WHAT TO PRODUCE →
Hand back every line from the beginning of the data below through the line containing "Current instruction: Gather", word for word and free of pictures.
--- DATA ---
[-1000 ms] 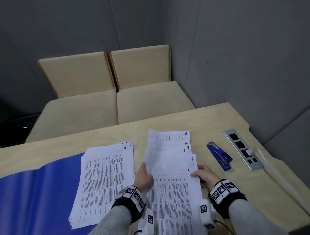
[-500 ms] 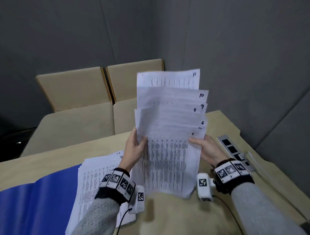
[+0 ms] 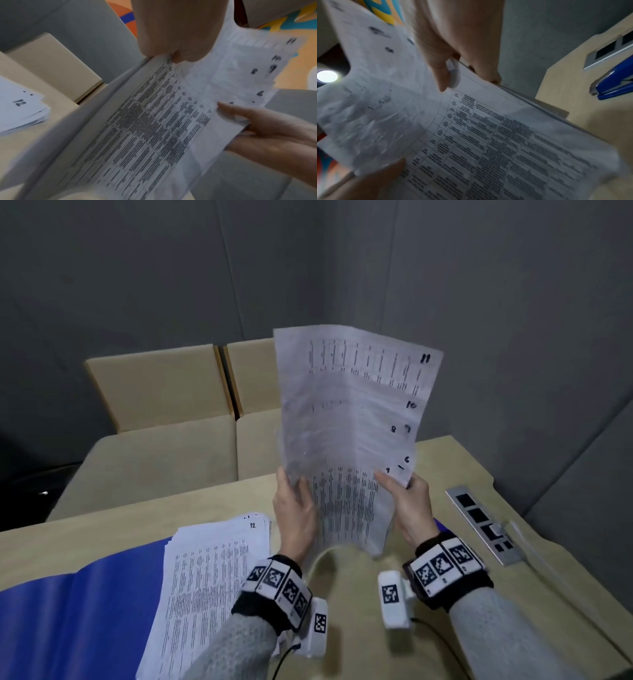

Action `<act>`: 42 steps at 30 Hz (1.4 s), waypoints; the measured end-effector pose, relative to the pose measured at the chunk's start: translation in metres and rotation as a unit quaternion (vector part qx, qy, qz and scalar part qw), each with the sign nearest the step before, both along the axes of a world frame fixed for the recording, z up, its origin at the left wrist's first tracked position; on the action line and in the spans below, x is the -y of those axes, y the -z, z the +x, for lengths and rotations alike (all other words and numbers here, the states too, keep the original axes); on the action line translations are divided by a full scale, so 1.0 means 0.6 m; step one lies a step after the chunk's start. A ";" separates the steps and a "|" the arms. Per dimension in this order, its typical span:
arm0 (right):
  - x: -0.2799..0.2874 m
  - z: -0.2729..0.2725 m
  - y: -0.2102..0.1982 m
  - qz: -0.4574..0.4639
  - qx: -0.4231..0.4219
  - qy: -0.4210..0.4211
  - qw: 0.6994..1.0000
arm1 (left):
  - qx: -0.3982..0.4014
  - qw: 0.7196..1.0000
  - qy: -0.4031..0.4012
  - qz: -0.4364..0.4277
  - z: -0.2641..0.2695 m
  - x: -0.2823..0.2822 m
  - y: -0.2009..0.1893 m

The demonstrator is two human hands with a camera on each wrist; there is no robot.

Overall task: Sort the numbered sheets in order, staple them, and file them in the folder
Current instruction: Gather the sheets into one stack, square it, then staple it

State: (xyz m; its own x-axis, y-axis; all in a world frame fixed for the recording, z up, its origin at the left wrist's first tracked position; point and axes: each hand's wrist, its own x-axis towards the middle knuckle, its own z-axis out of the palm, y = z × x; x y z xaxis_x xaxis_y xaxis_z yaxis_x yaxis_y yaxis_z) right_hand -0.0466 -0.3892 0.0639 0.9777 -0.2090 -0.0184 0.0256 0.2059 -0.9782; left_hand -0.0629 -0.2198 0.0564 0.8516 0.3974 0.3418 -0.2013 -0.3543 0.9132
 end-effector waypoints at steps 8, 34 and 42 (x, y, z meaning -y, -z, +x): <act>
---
EXERCISE ANSWER →
[-1000 ms] 
[-500 ms] 
[+0 ms] 

Action `<act>`: 42 steps at 30 Hz (1.4 s), waypoints; the measured end-effector pose, relative to the pose measured at the chunk's start: translation in metres and rotation as a unit quaternion (vector part qx, qy, qz and scalar part qw), each with the sign nearest the step before, both along the axes of a world frame fixed for the recording, z up, its origin at the left wrist's first tracked position; on the action line and in the spans below, x is the -y of those axes, y the -z, z the +x, for lengths and rotations alike (all other words and numbers here, the states too, keep the original axes); on the action line translations are divided by a full scale, so 1.0 means 0.6 m; step one lies a step after the chunk's start. A ";" separates the steps and a "|" the arms. Per dimension in this order, its typical span:
arm0 (right):
  - x: -0.2799..0.2874 m
  - z: -0.2729..0.2725 m
  - y: -0.2102..0.1982 m
  - qz: -0.4574..0.4639
  - qx: -0.4231..0.4219
  - qy: -0.4210..0.4211
  - qw: 0.6994..1.0000
arm1 (left):
  - qx: -0.3982..0.4014
  - qw: 0.7196..1.0000
  - qy: -0.4031..0.4012
  - qz: -0.4364..0.4277
  - z: -0.2641..0.2695 m
  - x: -0.2823..0.2822 m
  - y: -0.2009..0.1893 m

The demonstrator is two human hands with a camera on each wrist; there is no robot.

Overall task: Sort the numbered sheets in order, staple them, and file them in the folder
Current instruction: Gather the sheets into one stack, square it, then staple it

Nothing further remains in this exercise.